Что уж говорить про вездесущего Виктора Гюго и его грязных «Отверженных»! Как это возможно, чтобы подобный роман, такой длинный и нерелигиозный, вызвал столько толков и пользовался таким успехом? Если она узнает, что какие-нибудь преподаватели коллежа рекомендуют своим беззащитным ученикам для чтения этих Мюссе, Дюма-сына или Гюго, она пожалуется на них в дирекцию!
В сущности, госпожа Рембо могла быть вполне довольна школьными успехами Артюра. Перемена учебного заведения прошла для него безболезненно. В пятом классе он получил одну первую премию (за декламацию классических текстов) и два поощрения (за основы религии и французский язык), в четвёртом две первые премии (за латинское стихосложение, историю и географию) и одно поощрение (за немецкий язык). В третьем классе — снова две первые премии (за религию и декламацию) и несколько поощрений. Матери особенно пришлось по душе то обстоятельство, что в этом списке достижений сына значился блестяще сданный экзамен по основам религии, и его отношение к этой дисциплине позволяло надеяться на то, что он без каких-либо затруднений сможет поступить в семинарию.
Фредерик, тот, напротив, оказался лоботрясом. Но, с другой стороны, у него был покладистый и гораздо более общительный характер, чем у брата. И внешне он не был на него похож: крепкого сложения, всегда беззаботный и жизнерадостный, притом что из-за плохих успехов в учёбе мать часто его ругала и награждала пощёчинами. Артюр был прямая ему противоположность: неизменно сумрачен и молчалив. Это различие характеров не мешало им помогать друг другу и, претерпевая одни и те же испытания под домашним кровом, действовать заодно.
Однажды Фредерик по неловкости сломал свой зонт и не без оснований опасался, что мать будет метать громы и молнии. Артюр из солидарности с ним нарочно разломал свой зонт.

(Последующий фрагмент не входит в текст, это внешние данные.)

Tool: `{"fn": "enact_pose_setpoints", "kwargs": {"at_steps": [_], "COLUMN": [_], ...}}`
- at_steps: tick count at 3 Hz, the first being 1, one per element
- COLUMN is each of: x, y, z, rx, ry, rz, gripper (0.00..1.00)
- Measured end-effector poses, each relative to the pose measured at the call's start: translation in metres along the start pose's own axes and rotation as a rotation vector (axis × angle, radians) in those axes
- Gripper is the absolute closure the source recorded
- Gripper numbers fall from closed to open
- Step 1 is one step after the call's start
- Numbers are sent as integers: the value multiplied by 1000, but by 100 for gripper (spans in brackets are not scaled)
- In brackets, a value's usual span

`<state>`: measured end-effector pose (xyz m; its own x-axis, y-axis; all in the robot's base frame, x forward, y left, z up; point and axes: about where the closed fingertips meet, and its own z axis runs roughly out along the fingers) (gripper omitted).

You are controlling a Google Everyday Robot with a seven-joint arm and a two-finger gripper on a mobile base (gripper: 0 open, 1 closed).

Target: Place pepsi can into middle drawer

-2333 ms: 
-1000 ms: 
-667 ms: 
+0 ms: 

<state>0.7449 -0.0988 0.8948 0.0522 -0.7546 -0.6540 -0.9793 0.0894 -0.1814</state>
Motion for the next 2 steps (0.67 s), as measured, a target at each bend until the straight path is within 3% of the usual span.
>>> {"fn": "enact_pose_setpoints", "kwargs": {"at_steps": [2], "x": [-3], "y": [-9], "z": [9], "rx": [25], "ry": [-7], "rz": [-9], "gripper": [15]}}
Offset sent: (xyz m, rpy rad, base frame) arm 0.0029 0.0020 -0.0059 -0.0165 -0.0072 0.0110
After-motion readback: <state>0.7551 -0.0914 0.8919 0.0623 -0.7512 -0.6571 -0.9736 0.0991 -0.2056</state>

В наказание госпожа Рембо не нашла ничего другого, как отправить обоих на улицу с их разодранными зонтами…
С начала учебного 1868 года мать уже не провожала их от улицы Форест до площади Гроба Господня, и братья стали часто отлынивать от занятий. Обыкновенно они задерживались неподалёку от коллежа у одного из рукавов реки Маас, где им случалось плавать на рыбачьей лодке, раскачивая её, как будто вокруг были волны грозного океана, но стараясь при этом не замочить свои чистые костюмы (белый отложной воротник, чёрный пиджак, панталоны синего сукна), не потерять шляпы и не загрязнить ботинки. Там они часто встречались со своим другом Эрнестом Делаэ.
Тот был на два месяца старше Фредерика и жил в Мезьере, в квартале Сен-Жюльен, около городского кладбища и места, называемого Лес любви, что протянулся вдоль одного из изгибов Мааса. Делаэ был сыном скромного нормандского чиновника и крестьянки родом из Бургиньона, у него было три сестры. В коллеже, куда он поступил в 1866 году и ходил пешком от своего дома, находившегося за два километра, он считался очень хорошим учеником.

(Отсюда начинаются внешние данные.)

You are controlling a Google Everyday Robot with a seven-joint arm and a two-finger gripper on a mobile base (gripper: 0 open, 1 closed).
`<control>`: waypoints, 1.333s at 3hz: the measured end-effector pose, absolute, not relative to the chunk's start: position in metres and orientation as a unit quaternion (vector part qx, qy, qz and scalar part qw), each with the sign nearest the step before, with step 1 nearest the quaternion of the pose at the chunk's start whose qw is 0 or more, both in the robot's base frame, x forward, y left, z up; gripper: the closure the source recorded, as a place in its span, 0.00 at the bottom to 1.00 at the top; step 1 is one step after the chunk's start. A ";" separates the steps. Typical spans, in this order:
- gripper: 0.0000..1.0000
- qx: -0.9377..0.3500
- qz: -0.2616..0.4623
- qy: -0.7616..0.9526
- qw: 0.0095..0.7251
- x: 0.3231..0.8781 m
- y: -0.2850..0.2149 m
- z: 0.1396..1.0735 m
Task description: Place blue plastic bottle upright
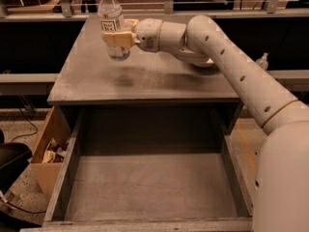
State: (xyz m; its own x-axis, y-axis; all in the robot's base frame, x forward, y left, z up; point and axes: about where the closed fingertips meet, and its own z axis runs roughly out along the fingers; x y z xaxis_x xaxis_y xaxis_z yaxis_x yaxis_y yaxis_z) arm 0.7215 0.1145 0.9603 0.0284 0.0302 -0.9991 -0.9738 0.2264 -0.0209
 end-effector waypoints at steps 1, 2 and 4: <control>1.00 -0.426 0.480 0.515 0.569 0.715 0.136 0.930; 1.00 -0.434 0.476 0.512 0.568 0.710 0.139 0.923; 1.00 -0.462 0.455 0.518 0.557 0.702 0.146 0.915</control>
Offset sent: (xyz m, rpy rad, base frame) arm -0.0103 0.0234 -0.0465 0.1099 0.0146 0.0637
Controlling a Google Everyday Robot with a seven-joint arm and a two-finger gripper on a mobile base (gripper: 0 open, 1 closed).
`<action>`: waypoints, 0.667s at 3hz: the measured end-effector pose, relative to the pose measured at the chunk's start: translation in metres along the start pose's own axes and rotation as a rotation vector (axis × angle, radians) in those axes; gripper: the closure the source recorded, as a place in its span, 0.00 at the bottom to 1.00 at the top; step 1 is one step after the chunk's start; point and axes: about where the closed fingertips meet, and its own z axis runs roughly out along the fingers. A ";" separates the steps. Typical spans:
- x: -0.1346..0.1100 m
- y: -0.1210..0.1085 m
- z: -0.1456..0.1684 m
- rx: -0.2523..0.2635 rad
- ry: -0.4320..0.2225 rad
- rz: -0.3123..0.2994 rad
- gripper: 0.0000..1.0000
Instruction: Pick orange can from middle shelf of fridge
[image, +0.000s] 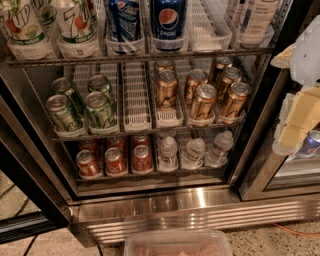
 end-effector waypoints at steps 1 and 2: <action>0.000 0.000 0.000 0.000 0.000 0.000 0.00; 0.001 0.002 0.011 0.040 -0.033 0.027 0.00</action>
Offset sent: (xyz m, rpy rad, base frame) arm 0.0064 -0.0012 -0.0505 0.1321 -0.1760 -0.1161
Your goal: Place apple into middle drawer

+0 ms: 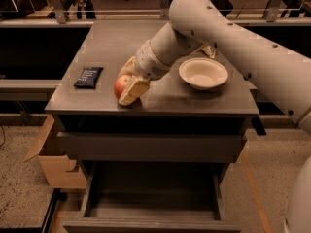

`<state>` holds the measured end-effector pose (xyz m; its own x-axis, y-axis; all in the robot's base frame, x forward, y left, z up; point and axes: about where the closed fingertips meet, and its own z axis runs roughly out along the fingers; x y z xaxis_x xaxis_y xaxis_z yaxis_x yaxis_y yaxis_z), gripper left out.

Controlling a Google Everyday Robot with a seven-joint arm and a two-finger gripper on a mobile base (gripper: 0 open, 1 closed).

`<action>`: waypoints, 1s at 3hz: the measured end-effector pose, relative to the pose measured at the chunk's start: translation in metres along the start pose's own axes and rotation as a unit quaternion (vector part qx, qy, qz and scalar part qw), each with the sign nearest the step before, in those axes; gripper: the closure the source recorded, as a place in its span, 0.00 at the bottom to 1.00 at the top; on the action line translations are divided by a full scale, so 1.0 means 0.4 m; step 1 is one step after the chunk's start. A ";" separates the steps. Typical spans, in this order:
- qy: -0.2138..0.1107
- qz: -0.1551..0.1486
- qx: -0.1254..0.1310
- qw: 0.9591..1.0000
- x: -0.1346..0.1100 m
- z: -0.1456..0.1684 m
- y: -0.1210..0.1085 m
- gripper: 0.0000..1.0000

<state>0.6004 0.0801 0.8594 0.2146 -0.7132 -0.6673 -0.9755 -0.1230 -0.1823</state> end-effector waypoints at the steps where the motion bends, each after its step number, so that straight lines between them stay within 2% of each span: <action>1: 0.009 0.001 -0.007 1.000 0.011 0.004 0.004 0.71; 2: 0.013 -0.007 0.010 1.000 0.010 -0.034 0.012 0.95; 3: 0.029 -0.011 0.037 0.999 0.013 -0.115 0.065 1.00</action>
Offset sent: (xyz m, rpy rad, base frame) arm -0.0076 -0.0334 0.0248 -0.0219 -0.0814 -0.0392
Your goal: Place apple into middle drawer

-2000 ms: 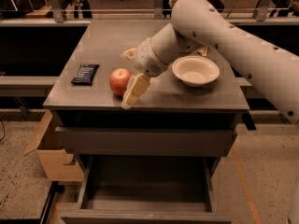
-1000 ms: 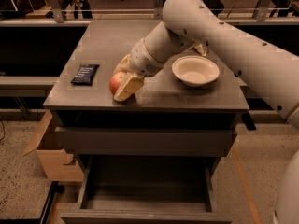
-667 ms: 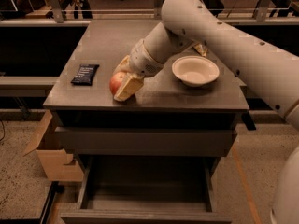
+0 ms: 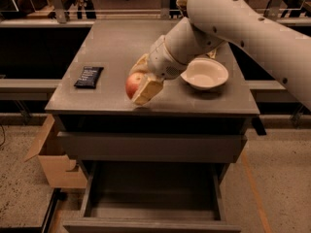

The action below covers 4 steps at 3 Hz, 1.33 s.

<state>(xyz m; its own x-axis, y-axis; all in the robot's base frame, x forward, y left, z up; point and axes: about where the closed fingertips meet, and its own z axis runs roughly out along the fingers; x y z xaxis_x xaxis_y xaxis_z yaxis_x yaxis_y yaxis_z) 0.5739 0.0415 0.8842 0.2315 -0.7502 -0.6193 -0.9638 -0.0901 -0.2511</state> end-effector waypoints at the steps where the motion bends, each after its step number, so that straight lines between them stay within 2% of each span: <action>1: 0.017 0.018 0.000 1.000 0.029 -0.032 0.058 1.00; 4: 0.059 0.105 -0.024 0.992 0.136 -0.050 0.220 1.00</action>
Offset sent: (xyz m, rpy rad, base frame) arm -0.0649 -0.0604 -0.0322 -0.0864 0.1263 -0.1639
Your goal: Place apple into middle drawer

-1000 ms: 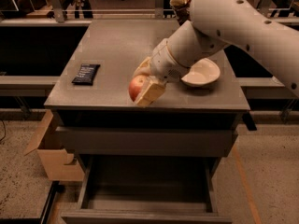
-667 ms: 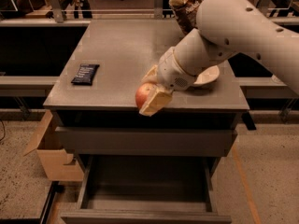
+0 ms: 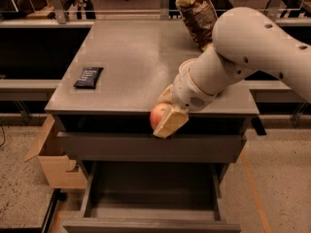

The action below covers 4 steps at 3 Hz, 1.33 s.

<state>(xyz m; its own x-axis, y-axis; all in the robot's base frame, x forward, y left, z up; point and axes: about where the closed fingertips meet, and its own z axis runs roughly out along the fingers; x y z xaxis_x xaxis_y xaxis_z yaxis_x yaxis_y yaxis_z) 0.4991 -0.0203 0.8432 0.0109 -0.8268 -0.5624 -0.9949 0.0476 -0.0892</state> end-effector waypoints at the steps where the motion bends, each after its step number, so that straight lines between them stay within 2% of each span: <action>1: 0.001 0.002 0.000 1.000 0.000 0.008 0.004 1.00; 3: -0.023 0.036 0.025 0.999 0.049 0.094 0.059 1.00; 4: -0.031 0.049 0.026 0.998 0.069 0.143 0.083 1.00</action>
Offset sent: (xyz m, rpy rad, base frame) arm -0.0241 0.0035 -0.0643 0.0747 0.0172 -0.1164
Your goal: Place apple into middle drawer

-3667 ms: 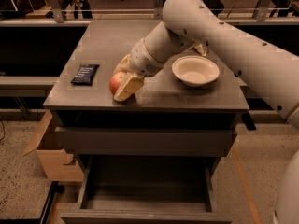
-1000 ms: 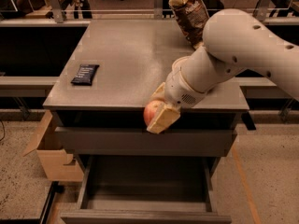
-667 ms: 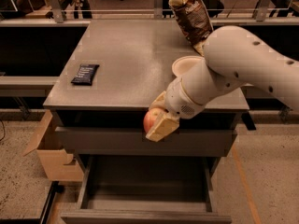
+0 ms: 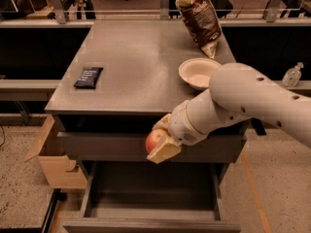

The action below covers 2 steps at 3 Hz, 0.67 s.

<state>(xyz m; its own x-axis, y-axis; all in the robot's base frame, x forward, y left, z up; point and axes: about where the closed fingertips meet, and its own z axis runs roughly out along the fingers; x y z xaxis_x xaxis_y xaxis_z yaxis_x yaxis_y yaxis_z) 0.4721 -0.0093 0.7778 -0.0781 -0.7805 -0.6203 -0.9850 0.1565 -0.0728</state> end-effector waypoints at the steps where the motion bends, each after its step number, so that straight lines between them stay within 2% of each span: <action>1: -0.006 0.018 -0.008 1.000 0.042 0.068 0.025 1.00; 2: -0.011 0.032 -0.011 0.999 0.082 0.115 0.040 1.00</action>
Offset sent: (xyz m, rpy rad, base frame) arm -0.0141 0.0026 -0.0860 0.0517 0.0780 -0.0609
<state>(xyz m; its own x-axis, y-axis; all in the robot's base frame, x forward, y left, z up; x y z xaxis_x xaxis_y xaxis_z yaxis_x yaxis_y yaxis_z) 0.4608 -0.0045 0.7205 -0.1385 -0.7554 -0.6404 -0.9811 0.1930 -0.0155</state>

Особенно близко с Эрнестом сошёлся Артюр, который охотно поверял ему свои мысли, увлечения, желания и, между прочим, признался, что дома у него обстановка тягостная, непереносимая, что он задыхается под строгим материнским надзором. Они любили вместе убегать куда-нибудь, никого не известив, и, подобно бесстрашным героям Майн Рида, обследовать берега реки у подножия плато Бертокур, или забираться на гору Олимп высотой более двухсот метров. Там когда-то возвышалась крепость, разрушенная по приказу Людовика XIV, от неё сохранились несколько остатков стены и высокая башня на самой вершине.